TASK DIRECTIONS:
Your task is to write out exactly the lines of the listing below, from the first down to the line that holds "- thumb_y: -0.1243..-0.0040".

** Opening DATASET block **

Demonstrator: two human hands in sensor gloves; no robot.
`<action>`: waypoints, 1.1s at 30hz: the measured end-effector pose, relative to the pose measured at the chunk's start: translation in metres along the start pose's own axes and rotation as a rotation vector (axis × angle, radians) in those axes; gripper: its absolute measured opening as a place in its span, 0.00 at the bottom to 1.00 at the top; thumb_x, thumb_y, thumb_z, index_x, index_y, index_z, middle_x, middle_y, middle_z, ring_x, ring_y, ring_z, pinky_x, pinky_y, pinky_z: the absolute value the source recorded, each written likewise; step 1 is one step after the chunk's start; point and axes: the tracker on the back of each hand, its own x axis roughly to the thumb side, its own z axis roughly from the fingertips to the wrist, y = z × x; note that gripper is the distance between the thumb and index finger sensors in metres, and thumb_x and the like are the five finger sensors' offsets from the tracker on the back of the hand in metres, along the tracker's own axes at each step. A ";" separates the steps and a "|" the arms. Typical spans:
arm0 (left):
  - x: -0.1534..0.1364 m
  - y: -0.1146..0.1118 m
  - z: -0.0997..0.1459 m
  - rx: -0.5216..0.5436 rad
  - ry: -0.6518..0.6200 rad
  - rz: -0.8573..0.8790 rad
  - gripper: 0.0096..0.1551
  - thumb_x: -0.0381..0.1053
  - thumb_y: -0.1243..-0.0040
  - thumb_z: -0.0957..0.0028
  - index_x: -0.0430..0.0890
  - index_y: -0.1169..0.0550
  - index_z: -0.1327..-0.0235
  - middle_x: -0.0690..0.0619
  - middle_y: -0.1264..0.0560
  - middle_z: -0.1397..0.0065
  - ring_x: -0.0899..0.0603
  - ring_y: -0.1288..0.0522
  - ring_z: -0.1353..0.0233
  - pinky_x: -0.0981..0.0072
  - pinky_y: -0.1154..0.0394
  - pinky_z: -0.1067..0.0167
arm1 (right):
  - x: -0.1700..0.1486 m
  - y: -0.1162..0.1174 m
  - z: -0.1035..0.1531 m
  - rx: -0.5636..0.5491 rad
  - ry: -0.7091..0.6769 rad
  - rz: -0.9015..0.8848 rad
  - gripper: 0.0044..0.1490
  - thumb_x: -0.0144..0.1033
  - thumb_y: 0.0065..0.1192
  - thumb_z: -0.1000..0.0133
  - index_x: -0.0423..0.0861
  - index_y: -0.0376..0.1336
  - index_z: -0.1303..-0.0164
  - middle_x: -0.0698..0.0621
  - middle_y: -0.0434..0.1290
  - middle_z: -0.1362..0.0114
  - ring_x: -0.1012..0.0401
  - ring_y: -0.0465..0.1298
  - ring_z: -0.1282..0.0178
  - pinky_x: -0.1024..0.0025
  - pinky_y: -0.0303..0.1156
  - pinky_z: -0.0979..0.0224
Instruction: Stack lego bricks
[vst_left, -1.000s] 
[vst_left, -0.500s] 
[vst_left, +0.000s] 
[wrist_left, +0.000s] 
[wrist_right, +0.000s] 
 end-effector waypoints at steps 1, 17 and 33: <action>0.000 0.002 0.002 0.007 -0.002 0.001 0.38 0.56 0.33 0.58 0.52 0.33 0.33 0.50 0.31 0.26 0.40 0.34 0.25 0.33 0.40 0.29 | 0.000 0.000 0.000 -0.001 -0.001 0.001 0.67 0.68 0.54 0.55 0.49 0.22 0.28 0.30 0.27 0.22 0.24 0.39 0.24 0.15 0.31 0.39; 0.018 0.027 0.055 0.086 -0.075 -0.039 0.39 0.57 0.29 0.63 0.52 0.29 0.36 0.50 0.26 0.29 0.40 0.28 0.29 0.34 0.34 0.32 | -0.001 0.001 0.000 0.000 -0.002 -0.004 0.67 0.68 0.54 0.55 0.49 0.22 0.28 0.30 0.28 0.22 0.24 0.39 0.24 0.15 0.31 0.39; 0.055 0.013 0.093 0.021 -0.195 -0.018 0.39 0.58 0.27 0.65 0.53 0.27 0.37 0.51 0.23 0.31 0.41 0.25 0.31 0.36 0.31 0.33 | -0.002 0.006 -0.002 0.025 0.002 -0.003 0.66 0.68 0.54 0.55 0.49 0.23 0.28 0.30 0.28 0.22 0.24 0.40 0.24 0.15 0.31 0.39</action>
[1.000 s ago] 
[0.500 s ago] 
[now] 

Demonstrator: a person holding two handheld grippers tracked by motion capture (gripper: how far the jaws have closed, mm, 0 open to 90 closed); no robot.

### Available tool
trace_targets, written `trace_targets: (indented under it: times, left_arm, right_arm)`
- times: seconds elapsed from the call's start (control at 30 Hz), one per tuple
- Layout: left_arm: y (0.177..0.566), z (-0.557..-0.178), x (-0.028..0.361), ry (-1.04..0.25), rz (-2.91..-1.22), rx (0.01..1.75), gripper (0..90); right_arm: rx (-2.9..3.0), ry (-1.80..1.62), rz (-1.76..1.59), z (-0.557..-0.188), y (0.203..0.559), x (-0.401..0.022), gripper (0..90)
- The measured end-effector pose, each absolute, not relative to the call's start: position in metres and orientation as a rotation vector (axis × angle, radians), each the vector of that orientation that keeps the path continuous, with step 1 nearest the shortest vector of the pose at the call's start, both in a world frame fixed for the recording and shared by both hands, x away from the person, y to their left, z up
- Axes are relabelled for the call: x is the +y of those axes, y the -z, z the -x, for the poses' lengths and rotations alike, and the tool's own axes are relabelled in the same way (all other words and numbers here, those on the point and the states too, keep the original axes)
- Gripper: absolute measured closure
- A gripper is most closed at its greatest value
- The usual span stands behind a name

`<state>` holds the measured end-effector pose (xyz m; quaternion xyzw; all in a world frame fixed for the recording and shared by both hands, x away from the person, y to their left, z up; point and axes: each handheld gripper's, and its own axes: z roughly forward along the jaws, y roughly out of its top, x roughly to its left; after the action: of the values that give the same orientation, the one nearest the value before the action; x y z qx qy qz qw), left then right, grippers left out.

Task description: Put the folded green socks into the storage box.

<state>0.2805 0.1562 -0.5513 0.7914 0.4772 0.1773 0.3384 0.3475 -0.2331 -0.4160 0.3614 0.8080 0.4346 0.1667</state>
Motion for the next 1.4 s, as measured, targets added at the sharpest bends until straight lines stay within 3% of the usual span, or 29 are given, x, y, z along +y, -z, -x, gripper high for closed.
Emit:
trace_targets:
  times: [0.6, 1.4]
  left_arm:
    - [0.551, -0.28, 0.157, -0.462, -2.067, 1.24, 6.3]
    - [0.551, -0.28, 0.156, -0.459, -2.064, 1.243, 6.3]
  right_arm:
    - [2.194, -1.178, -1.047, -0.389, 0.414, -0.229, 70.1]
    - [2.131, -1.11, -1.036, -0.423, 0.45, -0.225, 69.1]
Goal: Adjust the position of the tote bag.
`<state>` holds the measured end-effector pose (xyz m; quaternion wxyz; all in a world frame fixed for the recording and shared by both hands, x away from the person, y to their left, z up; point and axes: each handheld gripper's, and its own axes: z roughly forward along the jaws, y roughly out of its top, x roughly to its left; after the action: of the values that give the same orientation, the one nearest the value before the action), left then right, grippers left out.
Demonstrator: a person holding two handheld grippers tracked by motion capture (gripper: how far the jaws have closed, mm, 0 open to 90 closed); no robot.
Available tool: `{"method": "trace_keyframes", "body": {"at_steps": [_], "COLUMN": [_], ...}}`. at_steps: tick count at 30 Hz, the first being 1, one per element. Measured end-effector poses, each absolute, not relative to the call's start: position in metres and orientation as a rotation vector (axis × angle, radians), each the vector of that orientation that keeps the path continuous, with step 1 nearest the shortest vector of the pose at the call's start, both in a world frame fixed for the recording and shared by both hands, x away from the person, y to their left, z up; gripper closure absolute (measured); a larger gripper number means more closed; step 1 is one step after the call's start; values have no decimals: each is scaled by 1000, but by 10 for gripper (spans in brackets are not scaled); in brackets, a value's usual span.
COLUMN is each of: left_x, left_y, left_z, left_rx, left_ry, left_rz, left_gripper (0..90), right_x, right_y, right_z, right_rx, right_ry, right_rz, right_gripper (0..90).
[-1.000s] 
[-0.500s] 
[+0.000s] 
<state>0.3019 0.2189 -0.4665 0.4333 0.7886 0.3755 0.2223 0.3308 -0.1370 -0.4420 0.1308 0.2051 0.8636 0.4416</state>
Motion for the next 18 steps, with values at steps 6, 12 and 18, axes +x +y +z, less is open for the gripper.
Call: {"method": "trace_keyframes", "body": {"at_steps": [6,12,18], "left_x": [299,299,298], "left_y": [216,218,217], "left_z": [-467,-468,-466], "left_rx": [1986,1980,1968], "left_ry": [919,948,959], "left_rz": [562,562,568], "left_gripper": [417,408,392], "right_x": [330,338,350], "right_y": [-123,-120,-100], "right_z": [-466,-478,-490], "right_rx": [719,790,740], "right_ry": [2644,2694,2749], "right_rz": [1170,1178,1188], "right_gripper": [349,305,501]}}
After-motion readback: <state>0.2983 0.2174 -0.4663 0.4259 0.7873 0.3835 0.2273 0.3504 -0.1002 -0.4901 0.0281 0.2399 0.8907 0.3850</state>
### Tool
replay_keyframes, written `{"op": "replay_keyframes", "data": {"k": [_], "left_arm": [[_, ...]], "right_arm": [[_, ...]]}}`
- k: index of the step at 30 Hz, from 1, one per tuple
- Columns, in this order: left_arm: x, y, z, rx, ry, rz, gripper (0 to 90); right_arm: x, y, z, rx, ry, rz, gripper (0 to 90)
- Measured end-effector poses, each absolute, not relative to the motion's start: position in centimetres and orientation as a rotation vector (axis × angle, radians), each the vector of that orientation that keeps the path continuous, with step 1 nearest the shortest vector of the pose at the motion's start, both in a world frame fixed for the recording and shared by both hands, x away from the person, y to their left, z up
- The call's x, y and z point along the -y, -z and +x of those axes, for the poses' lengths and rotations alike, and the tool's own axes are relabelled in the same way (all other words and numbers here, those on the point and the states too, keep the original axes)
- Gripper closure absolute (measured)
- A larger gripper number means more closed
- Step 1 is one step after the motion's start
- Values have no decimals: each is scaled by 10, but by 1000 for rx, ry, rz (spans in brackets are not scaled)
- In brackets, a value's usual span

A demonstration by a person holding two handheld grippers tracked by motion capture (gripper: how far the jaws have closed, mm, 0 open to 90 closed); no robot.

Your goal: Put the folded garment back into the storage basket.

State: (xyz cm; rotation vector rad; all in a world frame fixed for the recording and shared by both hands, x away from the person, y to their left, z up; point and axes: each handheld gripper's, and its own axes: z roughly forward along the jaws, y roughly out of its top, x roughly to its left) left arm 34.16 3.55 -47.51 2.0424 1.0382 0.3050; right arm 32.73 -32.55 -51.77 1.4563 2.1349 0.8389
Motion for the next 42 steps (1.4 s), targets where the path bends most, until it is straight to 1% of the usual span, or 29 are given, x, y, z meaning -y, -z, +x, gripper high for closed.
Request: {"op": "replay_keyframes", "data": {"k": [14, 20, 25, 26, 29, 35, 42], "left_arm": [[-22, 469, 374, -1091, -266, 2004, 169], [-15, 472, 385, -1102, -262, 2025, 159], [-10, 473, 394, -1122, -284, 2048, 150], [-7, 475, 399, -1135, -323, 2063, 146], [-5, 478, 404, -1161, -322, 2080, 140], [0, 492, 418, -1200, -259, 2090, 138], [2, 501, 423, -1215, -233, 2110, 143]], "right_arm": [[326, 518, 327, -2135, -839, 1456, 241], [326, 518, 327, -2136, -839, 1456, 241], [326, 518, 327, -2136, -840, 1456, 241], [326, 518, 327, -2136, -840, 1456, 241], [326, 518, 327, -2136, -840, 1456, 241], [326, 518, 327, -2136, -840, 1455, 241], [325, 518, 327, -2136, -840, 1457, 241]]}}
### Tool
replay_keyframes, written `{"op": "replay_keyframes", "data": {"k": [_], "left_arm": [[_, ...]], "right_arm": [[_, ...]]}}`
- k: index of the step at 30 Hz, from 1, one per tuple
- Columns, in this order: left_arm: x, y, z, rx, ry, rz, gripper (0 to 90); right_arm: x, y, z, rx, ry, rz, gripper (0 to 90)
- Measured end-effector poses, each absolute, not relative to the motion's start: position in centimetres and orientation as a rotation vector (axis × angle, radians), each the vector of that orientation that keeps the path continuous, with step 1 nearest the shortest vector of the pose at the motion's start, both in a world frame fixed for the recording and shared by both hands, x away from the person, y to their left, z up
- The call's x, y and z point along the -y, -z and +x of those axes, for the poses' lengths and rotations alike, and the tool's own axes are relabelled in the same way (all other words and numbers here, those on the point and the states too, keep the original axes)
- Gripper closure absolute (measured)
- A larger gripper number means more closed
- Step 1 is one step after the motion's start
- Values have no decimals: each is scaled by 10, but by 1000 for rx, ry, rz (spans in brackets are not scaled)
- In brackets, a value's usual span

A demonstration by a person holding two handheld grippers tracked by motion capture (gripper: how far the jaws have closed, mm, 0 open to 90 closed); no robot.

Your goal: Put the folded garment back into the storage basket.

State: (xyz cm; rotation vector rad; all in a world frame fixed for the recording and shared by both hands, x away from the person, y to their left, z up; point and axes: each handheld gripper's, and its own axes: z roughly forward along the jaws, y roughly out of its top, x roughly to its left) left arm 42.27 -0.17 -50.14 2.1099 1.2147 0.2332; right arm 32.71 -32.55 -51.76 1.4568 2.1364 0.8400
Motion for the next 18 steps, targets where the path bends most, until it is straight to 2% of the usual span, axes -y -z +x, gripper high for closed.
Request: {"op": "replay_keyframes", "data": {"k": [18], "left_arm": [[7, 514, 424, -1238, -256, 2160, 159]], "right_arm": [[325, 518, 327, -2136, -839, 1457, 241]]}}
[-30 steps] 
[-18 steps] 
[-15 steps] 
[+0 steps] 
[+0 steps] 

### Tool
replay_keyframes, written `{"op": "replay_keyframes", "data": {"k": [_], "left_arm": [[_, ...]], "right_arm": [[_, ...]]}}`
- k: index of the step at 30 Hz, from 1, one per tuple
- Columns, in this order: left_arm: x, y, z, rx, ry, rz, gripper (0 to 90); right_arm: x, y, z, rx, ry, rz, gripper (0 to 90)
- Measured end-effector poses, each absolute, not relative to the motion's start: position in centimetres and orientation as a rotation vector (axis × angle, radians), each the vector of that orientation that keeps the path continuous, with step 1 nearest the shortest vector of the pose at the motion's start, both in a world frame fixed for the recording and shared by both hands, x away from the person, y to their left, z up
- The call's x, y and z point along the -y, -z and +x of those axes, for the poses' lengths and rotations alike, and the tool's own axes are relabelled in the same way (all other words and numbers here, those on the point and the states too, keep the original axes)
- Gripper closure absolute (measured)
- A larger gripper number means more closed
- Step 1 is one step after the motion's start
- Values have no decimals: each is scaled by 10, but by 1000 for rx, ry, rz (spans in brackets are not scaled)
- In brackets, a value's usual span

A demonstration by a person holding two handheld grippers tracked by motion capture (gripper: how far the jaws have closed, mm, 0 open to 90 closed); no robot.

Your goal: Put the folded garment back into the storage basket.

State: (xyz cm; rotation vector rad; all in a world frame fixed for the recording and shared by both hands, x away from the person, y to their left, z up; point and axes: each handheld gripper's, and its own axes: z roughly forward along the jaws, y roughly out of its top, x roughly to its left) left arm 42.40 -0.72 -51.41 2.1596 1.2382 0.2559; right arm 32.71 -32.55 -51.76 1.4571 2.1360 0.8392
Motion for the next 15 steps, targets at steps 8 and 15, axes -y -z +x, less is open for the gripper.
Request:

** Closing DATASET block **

EXERCISE ANSWER:
Demonstrator: two human hands in sensor gloves; no robot.
`<action>`: waypoints, 1.1s at 30hz: the measured end-effector pose, relative to the pose measured at the chunk's start: translation in metres along the start pose's own axes and rotation as a rotation vector (axis × angle, radians) in those axes; gripper: its absolute measured opening as a place in its span, 0.00 at the bottom to 1.00 at the top; thumb_x, thumb_y, thumb_z, index_x, index_y, index_z, middle_x, middle_y, middle_z, ring_x, ring_y, ring_z, pinky_x, pinky_y, pinky_z: the absolute value the source recorded, each written likewise; step 1 is one step after the chunk's start; point and axes: the tracker on the back of each hand, its own x axis roughly to the thumb side, its own z axis roughly from the fingertips to the wrist, y = z × x; note that gripper is the distance between the thumb and index finger sensors in metres, and thumb_x and the like are the five finger sensors' offsets from the tracker on the back of the hand in metres, along the tracker's own axes at each step. A ";" separates the steps and a "|" the arms. Typical spans:
arm0 (left):
  - x: -0.1534..0.1364 m
  - y: -0.1146..0.1118 m
  - z: -0.0997..0.1459 m
  - rx: -0.5216..0.5436 rad
  - ry: -0.6518..0.6200 rad
  - rz: -0.8573..0.8790 rad
  - gripper: 0.0096..0.1551
  - thumb_x: -0.0381..0.1053
  - thumb_y: -0.1243..-0.0040

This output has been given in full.